João Gilberto Engelmann
Já Lévinas (1997) questionava sobre a fundamentalidade da Ontologia e sobre a função que exerce no mundo pós-moderno. Do ponto de vista metafísico, a reflexão sobre o ser ganha, a partir da modernidade, novas formas e uma estrutura fundante diversa, radicada na libertação do sujeito e na postulação de um ente físico e temporal.
Herdeiro da problemática posta por Heidegger, Lévinas transcende o sentido do desvelamento e mantém uma estreita relação com o sujeito histórico e material, condição da liberdade e da autonomia, enquanto sendo a razão do ente conectado ao ser, que interage sob o signo do autrement, disposto a figurar para além do soi-même. Disso resulta a conexão entre eu transcendental de Kant e a figura ontológica do ser histórico de Hegel, mas sem qualquer filiação dogmática ao apriorismo kantiano ou à suficiência das determinações históricas do espírito objetivo hegeliano. O eu levinasiano se estabelece mediante a inteiração face a face, que registra, de um lado, a unidade e a referência que cada ente representa e, doutra banda, a sua fundamentação última, que é a relação e o compromisso não-recíproco com o outro. Nesse sentido, Lévinas foge à tipificação da intersubjetividade como um jogo artificial de o ser feito ente se relacionar sem de fato penetrar na complexidade e estrutura do outro. O compromisso do eu com o outro é desinteressado, e a responsabilidade está fora do campo da retribuição.

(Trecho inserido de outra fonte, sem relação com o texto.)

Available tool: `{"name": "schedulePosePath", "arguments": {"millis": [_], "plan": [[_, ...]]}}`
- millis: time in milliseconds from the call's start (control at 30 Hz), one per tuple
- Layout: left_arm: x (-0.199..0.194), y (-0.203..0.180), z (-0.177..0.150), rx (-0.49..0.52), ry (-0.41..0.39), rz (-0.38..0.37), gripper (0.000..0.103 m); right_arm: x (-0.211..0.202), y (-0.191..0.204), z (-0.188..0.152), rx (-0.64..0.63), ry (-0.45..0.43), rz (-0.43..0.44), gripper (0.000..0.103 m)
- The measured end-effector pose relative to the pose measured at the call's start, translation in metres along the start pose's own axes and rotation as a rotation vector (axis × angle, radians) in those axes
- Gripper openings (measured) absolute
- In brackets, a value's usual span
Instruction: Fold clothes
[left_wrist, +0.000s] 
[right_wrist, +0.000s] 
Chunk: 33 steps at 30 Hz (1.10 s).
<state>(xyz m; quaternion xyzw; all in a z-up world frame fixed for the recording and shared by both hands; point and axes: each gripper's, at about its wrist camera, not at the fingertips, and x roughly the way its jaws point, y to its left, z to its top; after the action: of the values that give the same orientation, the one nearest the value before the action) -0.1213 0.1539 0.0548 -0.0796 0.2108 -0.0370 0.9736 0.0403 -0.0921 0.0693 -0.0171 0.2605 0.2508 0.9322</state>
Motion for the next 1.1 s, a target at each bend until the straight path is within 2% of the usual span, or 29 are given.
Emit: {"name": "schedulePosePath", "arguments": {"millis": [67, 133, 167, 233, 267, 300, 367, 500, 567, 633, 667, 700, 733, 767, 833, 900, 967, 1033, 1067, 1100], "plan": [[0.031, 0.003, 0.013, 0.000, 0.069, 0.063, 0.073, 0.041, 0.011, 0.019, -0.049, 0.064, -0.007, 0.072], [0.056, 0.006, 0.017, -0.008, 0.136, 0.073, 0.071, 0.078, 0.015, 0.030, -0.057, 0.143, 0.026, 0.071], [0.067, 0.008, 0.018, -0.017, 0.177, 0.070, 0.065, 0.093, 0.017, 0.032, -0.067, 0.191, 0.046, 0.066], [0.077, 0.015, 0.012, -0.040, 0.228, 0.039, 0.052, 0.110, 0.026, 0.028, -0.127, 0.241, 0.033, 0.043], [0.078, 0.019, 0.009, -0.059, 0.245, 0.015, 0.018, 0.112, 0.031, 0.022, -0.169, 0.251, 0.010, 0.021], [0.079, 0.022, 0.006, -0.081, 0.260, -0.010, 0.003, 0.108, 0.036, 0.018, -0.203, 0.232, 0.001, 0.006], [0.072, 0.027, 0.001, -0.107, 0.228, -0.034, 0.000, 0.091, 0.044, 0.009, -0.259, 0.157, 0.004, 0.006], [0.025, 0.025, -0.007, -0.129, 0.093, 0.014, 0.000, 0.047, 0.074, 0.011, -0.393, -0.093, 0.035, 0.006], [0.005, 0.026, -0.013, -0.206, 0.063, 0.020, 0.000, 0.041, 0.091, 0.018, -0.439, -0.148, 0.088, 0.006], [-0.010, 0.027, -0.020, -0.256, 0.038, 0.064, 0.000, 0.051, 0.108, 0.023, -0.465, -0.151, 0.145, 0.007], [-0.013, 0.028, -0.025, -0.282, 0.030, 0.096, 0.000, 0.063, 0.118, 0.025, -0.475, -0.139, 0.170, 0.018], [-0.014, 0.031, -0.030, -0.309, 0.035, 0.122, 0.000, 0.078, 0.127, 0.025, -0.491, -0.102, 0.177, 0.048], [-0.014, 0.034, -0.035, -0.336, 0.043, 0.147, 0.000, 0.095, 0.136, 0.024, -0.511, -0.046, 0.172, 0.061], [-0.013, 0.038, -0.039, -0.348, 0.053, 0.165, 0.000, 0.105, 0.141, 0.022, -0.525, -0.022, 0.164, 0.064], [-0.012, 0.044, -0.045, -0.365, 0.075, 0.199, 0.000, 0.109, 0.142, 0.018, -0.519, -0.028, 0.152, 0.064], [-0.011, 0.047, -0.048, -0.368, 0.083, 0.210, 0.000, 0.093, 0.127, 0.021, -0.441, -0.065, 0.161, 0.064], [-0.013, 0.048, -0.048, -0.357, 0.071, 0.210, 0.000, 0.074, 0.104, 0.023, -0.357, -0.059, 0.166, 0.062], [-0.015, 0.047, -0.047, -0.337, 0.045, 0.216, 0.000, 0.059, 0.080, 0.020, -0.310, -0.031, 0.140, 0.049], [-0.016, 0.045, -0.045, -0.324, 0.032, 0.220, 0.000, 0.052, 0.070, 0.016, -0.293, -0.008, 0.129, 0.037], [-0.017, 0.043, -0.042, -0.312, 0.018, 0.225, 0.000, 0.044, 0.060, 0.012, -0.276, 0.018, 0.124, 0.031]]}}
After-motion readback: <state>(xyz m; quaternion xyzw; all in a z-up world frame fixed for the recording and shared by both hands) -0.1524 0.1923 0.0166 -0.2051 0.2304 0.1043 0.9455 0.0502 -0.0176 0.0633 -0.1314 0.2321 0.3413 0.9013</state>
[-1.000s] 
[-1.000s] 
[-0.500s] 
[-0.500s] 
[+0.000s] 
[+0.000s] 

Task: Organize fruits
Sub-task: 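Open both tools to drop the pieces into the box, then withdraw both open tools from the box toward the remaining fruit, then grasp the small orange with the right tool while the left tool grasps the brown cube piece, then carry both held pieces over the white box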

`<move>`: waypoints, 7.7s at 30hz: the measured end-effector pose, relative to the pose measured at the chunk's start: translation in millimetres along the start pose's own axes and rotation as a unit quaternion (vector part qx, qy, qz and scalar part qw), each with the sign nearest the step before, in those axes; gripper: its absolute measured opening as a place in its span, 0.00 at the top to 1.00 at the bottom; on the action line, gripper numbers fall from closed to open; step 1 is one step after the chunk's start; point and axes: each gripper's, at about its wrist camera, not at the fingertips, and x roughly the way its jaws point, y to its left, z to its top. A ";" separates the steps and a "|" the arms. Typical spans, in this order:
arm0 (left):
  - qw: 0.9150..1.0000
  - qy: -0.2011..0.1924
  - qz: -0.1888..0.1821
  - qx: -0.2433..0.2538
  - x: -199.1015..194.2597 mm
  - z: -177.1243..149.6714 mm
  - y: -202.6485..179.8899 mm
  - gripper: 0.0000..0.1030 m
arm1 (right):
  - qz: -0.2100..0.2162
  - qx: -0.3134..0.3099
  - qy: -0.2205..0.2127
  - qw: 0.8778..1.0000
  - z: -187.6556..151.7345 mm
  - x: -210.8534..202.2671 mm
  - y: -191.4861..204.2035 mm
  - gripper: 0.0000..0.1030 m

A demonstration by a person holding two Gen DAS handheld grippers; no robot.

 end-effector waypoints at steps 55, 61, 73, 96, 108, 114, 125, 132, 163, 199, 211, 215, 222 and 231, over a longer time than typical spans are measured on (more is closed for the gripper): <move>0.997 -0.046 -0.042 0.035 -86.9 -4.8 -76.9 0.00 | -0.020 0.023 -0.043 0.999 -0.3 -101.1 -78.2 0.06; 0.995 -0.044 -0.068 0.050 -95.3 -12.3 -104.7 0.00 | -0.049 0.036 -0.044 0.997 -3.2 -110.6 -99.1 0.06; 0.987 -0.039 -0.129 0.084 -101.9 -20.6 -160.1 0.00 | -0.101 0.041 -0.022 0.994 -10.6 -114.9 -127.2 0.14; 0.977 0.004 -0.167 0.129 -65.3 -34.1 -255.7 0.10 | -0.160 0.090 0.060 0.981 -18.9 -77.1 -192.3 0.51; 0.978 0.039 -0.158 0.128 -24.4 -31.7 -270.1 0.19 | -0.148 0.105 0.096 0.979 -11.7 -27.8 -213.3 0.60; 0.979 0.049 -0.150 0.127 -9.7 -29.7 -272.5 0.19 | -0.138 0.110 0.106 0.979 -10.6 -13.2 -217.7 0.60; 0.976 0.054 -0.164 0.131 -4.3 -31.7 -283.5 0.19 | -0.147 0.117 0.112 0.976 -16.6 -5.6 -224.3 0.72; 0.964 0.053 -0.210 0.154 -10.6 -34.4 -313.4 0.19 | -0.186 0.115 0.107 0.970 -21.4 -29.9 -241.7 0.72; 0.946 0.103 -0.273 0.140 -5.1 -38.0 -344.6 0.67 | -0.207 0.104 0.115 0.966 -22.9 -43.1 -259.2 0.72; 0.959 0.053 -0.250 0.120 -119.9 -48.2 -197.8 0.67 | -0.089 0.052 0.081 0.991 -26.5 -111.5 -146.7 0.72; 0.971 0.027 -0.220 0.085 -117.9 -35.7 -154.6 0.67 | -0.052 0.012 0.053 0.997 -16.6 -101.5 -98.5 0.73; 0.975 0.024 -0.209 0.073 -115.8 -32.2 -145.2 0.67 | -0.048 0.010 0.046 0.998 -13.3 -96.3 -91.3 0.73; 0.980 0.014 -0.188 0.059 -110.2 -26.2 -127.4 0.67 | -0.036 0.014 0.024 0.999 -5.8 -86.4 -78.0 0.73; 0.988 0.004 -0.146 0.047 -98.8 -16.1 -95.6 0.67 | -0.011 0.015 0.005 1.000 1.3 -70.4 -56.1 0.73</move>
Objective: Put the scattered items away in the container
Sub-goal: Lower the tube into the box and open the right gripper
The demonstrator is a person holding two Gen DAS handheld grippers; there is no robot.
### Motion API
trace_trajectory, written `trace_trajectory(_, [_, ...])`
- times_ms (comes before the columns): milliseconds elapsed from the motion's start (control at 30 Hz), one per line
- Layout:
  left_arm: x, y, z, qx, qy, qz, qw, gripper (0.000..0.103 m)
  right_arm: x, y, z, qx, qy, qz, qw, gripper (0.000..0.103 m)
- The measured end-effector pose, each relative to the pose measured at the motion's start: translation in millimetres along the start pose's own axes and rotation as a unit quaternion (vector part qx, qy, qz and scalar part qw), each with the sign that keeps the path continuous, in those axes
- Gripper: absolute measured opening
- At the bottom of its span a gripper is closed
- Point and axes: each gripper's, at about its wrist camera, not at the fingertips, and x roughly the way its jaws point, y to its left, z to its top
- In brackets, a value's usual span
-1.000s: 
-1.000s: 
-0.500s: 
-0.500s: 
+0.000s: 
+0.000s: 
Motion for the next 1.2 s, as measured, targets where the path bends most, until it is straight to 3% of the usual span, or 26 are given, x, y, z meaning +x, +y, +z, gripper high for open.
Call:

A percepção que teve o filósofo foi a de que a fundação do novo paradigma metafísico, ainda em Heidegger, somente desesperou a tradição do movimento de reconhecimento da dignidade do outro, mas manteve as determinações que ligam, no dizer de Habermas, os interesses vigentes na sociedade civil. O que fez Heidegger foi desenvolver uma filosofia que analisou o processo de entificação do ser, uma superestimação do conhecimento e uma fuga da universalidade na qual se funda o ser, enquanto ideia que torna os entes racionais.
Nesse sentido, a (re)fundação do problema metafísico, sob o prisma então ontológico, precisa, com a modernidade, levar em consideração a) a existência da subjetividade como um pressuposto real e b) as determinações que registram uma fuga do ser enquanto menção à essência e a postulação de um ser ôntico, volátil e exterior. Nesse contexto, o desafio ontológico é, justamente, fazer coincidir a estrutura do sujeito psicológico e exterior com o eu transcendental que, já em Kant, representava a dimensão da pergunta transcendental, que torna o sujeito um além de si, uma interrogação sobre a sua própria existência ética e metafísica.
Diante de tamanho cenário, a tarefa a qual se propõe Lévinas é, do ponto de vista do desafio ontológico, afastar o ser do plasticismo que ganhou vazão no movimento contemporâneo de resgate à dignidade do sujeito, que no Direito representou a fusão e postulação dos Direitos Fundamentais, em que o sentido conceitual se afasta totalmente da ideia de dignidade. Sob essa ótica, a tentativa levinasiana se afasta de qualquer endosso rarefeito, que tenderia a representar a intersubjetividade como um meio pelo qual o eu isolado adquire conteúdo. Esse movimento, tipicamente presente no idealismo alemão, sobretudo com a filosofia do espírito de Hegel, não põe o outro como outro, mas sua subjetividade como mediação necessária ao caminho da efetividade.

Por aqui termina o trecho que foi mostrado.